Re: [PATCH v7 0/7] convert: add support for different encodings

Lars Schneider <larsxschneider@xxxxxxxxx> · Fri, 16 Feb 2018 15:42:35 +0100

> On 15 Feb 2018, at 21:03, Junio C Hamano <gitster@xxxxxxxxx> wrote:
> 
> lars.schneider@xxxxxxxxxxxx writes:
> 
>> -- Git clients that do not support the `working-tree-encoding` attribute
>> -  will checkout the respective files UTF-8 encoded and not in the
>> -  expected encoding. Consequently, these files will appear different
>> -  which typically causes trouble. This is in particular the case for
>> -  older Git versions and alternative Git implementations such as JGit
>> -  or libgit2 (as of February 2018).
>> +- Third party Git implementations that do not support the
>> +  `working-tree-encoding` attribute will checkout the respective files
>> +  UTF-8 encoded and not in the expected encoding. Consequently, these
>> +  files will appear different which typically causes trouble. This is
>> +  in particular the case for older Git versions and alternative Git
>> +  implementations such as JGit or libgit2 (as of February 2018).
> 
> I know somebody found "clients" misleading in the original, but the
> ones that do not understand w-t-e do not have to be third party
> reimplementations and imitations.  All existing Git implementations,
> including ours, don't.

Agreed!

> One thing I find more problematic is that the above places *too*
> much stress on the UTF-8 centric worldview.  It is perfectly valid
> to store your text contents encoded in ShiftJIS and check them out
> as-is, with or without this patch.  It is grossly misleading to say
> that older versions of Git will check them out in UTF-8.  "will
> checkout these files as-is without encoding conversion" is a better
> way to say it, probably.

True. But that's not what I wanted to say in the "pitfalls" section.
If my Git client supports w-t-e and I add the ShiftJIS encoded
file "foo.bar" to my repository, then Git will store the file as
UTF-8 _internally_. That means if you clone my repository and your 
Git client does _not_ support w-t-e, then you will see "foo.bar" as 
UTF-8 encoded.

> Also notice that even in the world with w-t-e, such a project won't
> benefit from w-t-e at all.  After all, they have been happy using
> ShiftJIS in repository and using the same encoding on the working
> tree, and because w-t-e assumes that everybody should be using UTF-8
> internally, such a project cannot take advantage of the new
> mechanism.

Agreed. However, people using ShiftJIS are not my target audience.
My target audience are:

(1) People that have to encode their text files in UTF-16 (for 
    whatever reason - usually because of legacy processes or tools).

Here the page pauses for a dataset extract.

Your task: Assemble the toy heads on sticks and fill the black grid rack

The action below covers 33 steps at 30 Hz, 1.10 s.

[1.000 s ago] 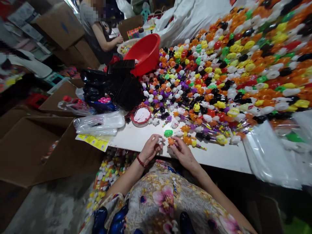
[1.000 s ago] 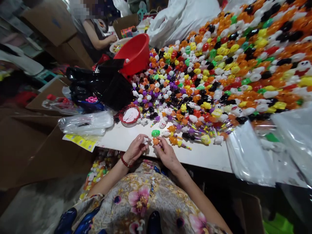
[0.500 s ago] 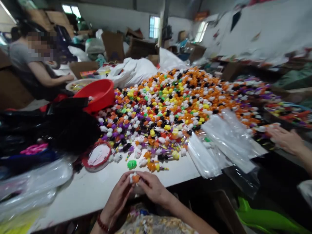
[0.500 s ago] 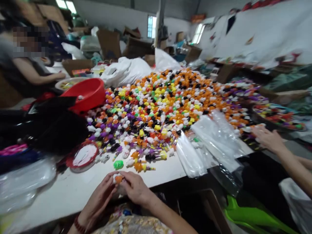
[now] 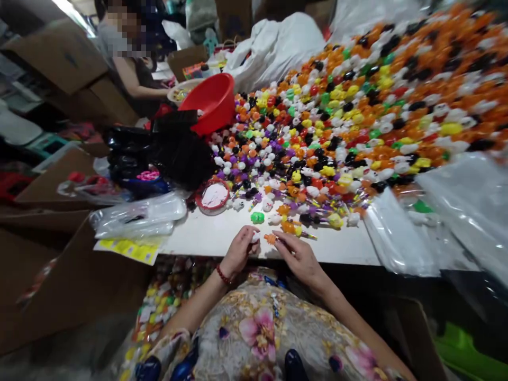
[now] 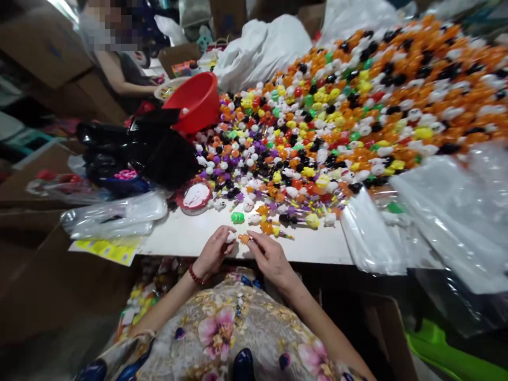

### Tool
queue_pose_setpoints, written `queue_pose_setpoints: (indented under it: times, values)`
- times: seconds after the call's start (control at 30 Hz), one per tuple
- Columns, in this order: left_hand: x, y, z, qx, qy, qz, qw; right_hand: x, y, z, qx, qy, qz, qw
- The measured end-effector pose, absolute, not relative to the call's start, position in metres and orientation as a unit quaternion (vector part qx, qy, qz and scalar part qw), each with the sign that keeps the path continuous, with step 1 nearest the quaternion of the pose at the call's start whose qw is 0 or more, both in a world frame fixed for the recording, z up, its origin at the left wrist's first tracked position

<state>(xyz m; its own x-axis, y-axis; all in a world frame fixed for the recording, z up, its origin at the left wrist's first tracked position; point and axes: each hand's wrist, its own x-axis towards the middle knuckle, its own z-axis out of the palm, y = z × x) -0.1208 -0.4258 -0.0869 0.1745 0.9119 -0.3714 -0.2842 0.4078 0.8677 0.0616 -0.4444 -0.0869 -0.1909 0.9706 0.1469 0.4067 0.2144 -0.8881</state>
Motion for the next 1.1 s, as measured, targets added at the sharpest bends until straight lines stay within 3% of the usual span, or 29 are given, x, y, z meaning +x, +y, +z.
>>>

(2) People that want to see textual diffs of their UTF-16 encoded 
    files in their Git tools without special adjustments (on the 
    command line, on the web, etc).

That was my primary motivation. The fact that w-t-e supports any
other encoding too is just a nice side effect. I don't foresee people
using other w-t-encodings other than UTF-16 in my organization.

I have the suspicion that the feature could be useful for the Git
community at large. Consider this Stack Overflow question:
https://stackoverflow.com/questions/777949/can-i-make-git-recognize-a-utf-16-file-as-text

This question was viewed 42k times and there is no good solution.
I believe w-t-e could be a good solution.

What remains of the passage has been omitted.